Наши взгляды сцепились, я в непримиримом оскале не собиралась уступать. Теперь мне не было страшно. Я воевала в открытую. Упрекал меня тем, что я скрыла Мишутку? Пусть докажет, что достоин того, чтоб я впустила его в нашу жизнь.
— Сдурела? Ты до сих пор, упрямая твоя голова, пытаешься рулить вселенной? Думаешь, я откажусь от сына, только потому, что ты тащишь мешок обид за спиной и гордишься, какая ты принципиальная?
— Да! Принципиальная! Ты знаешь чего мне стоило отвечать на вопросы малыша где его папа. Ты знаешь, как беспомощна я была, когда сын жаловался, что его кто то обидел в садике из сверстников, а у меня душа рвалась. Я то его как мама могла только пожалеть. А защищаться мальчишку должен папа учить.
— Ольга, я тебе именно об этом говорю— мальчику нужен отец.
— Отец, конечно, нужен. Кто бы спорил. Только с чего ты думаешь, что Мише нужен именно ты? Лгун, двоежёнец. Или я что то забыла?
Роман снова становился тем самым упрямым быком, с пожаром из ноздрей. Мужчины не меняются, характер, он как шило — в мешке не утаишь. Роман завёлся, от его нежности и раскаяния не осталось и следа:
— Ты моя единственная жена, я не был женат на той женщине, что подарила мне Эвелинку. Той женщине места не было в моей жизни, и ты уже знаешь об этом. Зачем ты снова валишь в кучу то, что уже обговорили?
— Потому что болит так, что не говорить не могу. Так понятно? Потому, что задолбал меня ты, Ольшанский, размахивая тем, что ты мужчина и на этом простом основании мой командир. Слова тебе не скажи. Короче, сделай милость, исчезни из моей жизни, а я из твоей. Кто знает, какие у тебя ещё секреты есть.

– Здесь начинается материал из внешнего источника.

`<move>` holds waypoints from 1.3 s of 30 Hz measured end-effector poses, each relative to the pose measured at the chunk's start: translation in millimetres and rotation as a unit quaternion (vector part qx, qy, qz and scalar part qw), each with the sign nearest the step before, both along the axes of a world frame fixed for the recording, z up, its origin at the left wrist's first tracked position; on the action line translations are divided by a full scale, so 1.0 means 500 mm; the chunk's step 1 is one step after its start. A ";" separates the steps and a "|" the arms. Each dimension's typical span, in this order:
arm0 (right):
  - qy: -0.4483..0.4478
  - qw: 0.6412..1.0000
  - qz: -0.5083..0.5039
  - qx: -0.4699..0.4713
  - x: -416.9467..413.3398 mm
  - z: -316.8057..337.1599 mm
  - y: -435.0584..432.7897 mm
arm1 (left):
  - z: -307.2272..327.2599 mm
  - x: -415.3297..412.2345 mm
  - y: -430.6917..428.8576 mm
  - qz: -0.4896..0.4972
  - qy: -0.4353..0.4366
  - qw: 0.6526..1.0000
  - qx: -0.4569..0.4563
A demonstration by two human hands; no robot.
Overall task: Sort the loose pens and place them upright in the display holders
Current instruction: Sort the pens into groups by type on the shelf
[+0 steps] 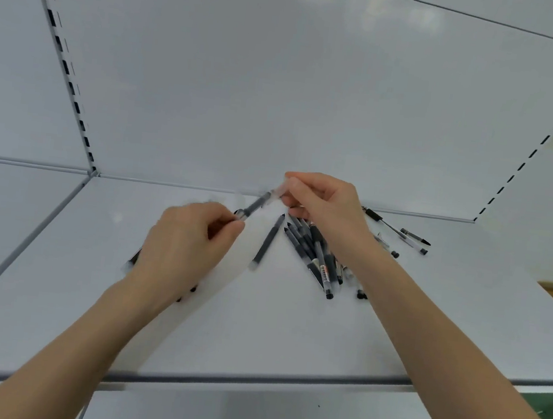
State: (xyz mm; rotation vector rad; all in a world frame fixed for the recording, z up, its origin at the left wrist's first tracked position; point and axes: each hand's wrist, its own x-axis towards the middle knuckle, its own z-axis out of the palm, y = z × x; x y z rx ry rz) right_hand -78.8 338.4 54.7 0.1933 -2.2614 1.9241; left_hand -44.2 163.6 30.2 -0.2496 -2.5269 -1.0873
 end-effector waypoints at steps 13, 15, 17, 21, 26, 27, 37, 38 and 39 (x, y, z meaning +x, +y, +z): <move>-0.012 0.966 -0.085 0.244 -0.085 -0.043 0.078 | -0.029 -0.030 -0.006 0.085 0.022 0.972 -0.219; -0.009 0.966 -0.078 0.248 -0.098 -0.040 0.074 | -0.025 -0.026 0.033 0.036 -0.022 0.973 -0.228; -0.002 0.963 -0.070 0.259 -0.112 -0.039 0.065 | -0.028 -0.028 0.070 -0.007 -0.065 0.955 -0.291; 0.014 0.954 -0.022 0.299 -0.137 -0.032 0.032 | -0.031 -0.033 0.083 -0.018 -0.081 0.935 -0.344; 0.018 0.929 0.044 0.366 -0.179 -0.031 -0.036 | -0.029 -0.011 0.034 0.010 -0.091 0.928 -0.360; 0.006 0.921 0.056 0.386 -0.189 -0.034 -0.050 | -0.028 -0.005 0.024 0.014 -0.096 0.929 -0.357; -0.090 0.889 0.080 0.443 -0.213 -0.035 -0.100 | -0.014 0.021 -0.016 0.036 -0.101 0.959 -0.262; -0.088 0.912 0.068 0.395 -0.212 -0.031 -0.087 | -0.015 0.021 -0.019 0.032 -0.096 0.965 -0.241; -0.088 0.938 0.054 0.331 -0.207 -0.024 -0.071 | -0.016 0.021 -0.023 0.026 -0.093 0.973 -0.211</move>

— Нет у меня никаких секретов! — градус нашего разговора лез вверх, недалеко уже было до взрыва, Роману изменила его хвалёная выдержка:
— Хватит того, что мальчик рос и я не видел его 4 года. Из за тебя мы с сыном пропустили так много!
— Ты решил ещё и обвинить меня?
Я, забыв, что у меня руки в муке, схватилась за голову: да что же это такое! Стоит тут этот верзила, как кнутом хлещет меня своими претензиями. А у меня другая, своя калёная правда тех самых четырёх лет беспомощного одиночества, я ещё и доказывать должна, что всё сделала правильно!? У меня как железная заслонка в горло свалилась, я автоматически сжала шею руками, поискала глазами где то тут был стакан воды.